Une lecture contemporaine jugée infidèle aux sources homériques
Emily Wilson, professeure de lettres classiques à l’Université de Pennsylvanie, a consacré une partie de sa carrière à décrypter les nuances de l’épopée homérique. Dans sa tribune, elle reproche à Christopher Nolan une approche qu’elle juge « moderniste » et « déconnectée » du texte original. Selon elle, le film, bien que visuellement spectaculaire, réduit la complexité psychologique d’Ulysse à un simple archétype de héros solitaire, ignorant les dimensions de vulnérabilité et de ruse qui caractérisent le personnage dans L’Odyssée. Elle souligne notamment que le scénario semble privilégier l’action linéaire au détriment des flashbacks et des récits enchâssés, pourtant essentiels à la structure narrative de l’épopée.
La spécialiste pointe également des incohérences majeures dans le traitement des figures féminines, comme Pénélope et Circé.
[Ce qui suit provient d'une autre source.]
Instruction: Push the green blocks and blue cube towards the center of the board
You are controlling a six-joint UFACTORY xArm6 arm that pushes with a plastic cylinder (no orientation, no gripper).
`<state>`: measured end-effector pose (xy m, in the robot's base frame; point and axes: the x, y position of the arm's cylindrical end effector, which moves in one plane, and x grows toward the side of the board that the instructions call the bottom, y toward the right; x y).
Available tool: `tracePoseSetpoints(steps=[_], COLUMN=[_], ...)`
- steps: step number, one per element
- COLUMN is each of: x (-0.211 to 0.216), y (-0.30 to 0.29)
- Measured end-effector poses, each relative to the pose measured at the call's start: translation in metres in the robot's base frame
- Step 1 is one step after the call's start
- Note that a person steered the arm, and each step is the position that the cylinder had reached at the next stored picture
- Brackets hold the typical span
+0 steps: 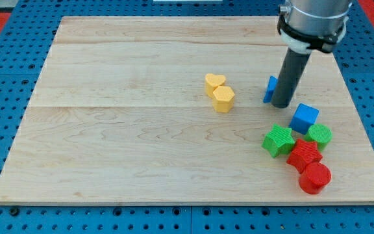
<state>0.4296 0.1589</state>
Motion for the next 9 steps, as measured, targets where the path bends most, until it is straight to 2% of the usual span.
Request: tracePoseSetpoints(steps=[1,2,3,5,7,9], x=[-0.003,0.004,0.053,0.095,0.094,0.075], y=[0.030,0.115,0.123,0.150,0.084,0.083])
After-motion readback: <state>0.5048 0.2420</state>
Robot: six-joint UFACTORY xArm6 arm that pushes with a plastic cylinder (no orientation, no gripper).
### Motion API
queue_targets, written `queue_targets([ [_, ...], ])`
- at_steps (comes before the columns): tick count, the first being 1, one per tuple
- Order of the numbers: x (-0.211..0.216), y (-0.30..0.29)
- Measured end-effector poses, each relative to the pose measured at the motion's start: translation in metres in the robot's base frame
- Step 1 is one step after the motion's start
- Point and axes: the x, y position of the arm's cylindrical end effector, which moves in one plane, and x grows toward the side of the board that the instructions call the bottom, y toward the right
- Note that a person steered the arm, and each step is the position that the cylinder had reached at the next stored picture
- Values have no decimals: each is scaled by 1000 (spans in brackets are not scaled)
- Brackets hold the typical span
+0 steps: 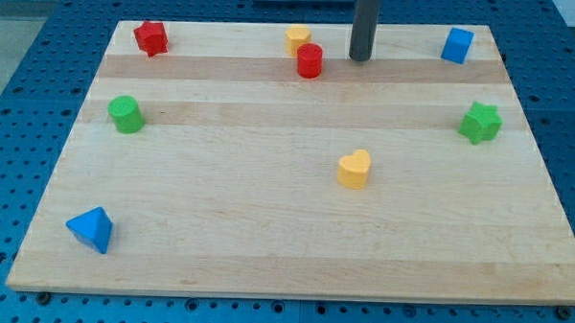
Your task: Push the red circle below the hexagon
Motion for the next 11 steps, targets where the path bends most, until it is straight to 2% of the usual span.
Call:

D’après son analyse, Nolan aurait « vidé de leur substance » ces personnages pour les adapter à une logique de blockbuster contemporain, effaçant leur agency et leur intelligence stratégique. « L’Odyssée est un poème sur le retour, la mémoire et la survie par l’intelligence, pas un film d’action sur la conquête », écrit-elle dans sa tribune, citée par Midi Libre. Cette critique rejoint un débat plus large sur la manière dont Hollywood adapte les classiques antiques, souvent en sacrifiant la profondeur thématique au profit du spectacle.
Une controverse qui interroge les limites de l’adaptation cinématographique
La virulence de la tribune d’Emily Wilson a rapidement suscité des réactions dans le milieu académique et cinéphile. Certains défenseurs de Nolan arguent que le réalisateur a toujours revendiqué une liberté artistique dans ses adaptations, comme en témoignent ses précédents films historiques. Cependant, pour la traductrice, cette liberté se transforme en « trahison » lorsqu’elle ignore les fondements textuels de l’œuvre. Elle rappelle que L’Odyssée est un texte fondateur de la littérature occidentale, et que toute adaptation se doit de respecter, au moins dans les grandes lignes, sa structure et ses valeurs.
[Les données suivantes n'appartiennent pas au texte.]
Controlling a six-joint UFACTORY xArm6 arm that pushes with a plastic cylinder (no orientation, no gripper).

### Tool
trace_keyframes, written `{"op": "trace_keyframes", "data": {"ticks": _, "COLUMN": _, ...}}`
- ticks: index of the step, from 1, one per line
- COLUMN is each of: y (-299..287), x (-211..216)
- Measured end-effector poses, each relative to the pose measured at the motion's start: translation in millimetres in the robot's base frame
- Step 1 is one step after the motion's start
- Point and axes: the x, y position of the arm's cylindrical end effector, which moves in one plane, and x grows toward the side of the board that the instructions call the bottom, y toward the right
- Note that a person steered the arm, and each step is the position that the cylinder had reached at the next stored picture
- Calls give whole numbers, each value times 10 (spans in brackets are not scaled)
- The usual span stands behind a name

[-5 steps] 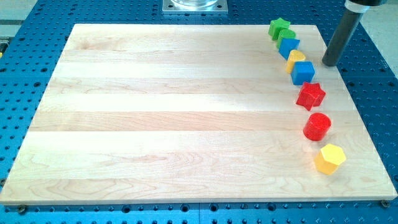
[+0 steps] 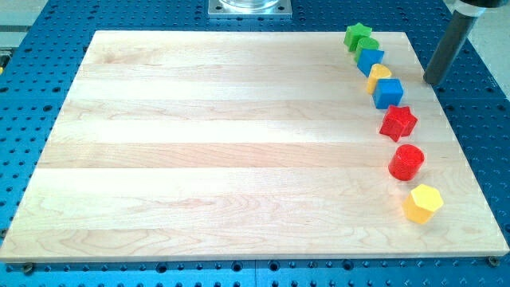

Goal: Push the green star to the top left side of the board

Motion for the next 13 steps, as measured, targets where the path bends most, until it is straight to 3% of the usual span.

Cette controverse soulève une question plus vaste : jusqu’où peut-on réinterpréter un mythe classique sans le dénaturer ? Pour Emily Wilson, la réponse est claire : le film de Nolan, qu’elle qualifie de « divertissement vide », échoue à transmettre la richesse du poème homérique. En s’appuyant sur des sources anciennes et des études philologiques, elle démontre que le scénario contient des anachronismes et des simplifications qui « feraient honte à tout étudiant en lettres classiques ». Midi Libre rapporte qu’elle conclut sa tribune en invitant les spectateurs à lire ou relire l’épopée originale pour en saisir la véritable portée, loin des effets spéciaux hollywoodiens.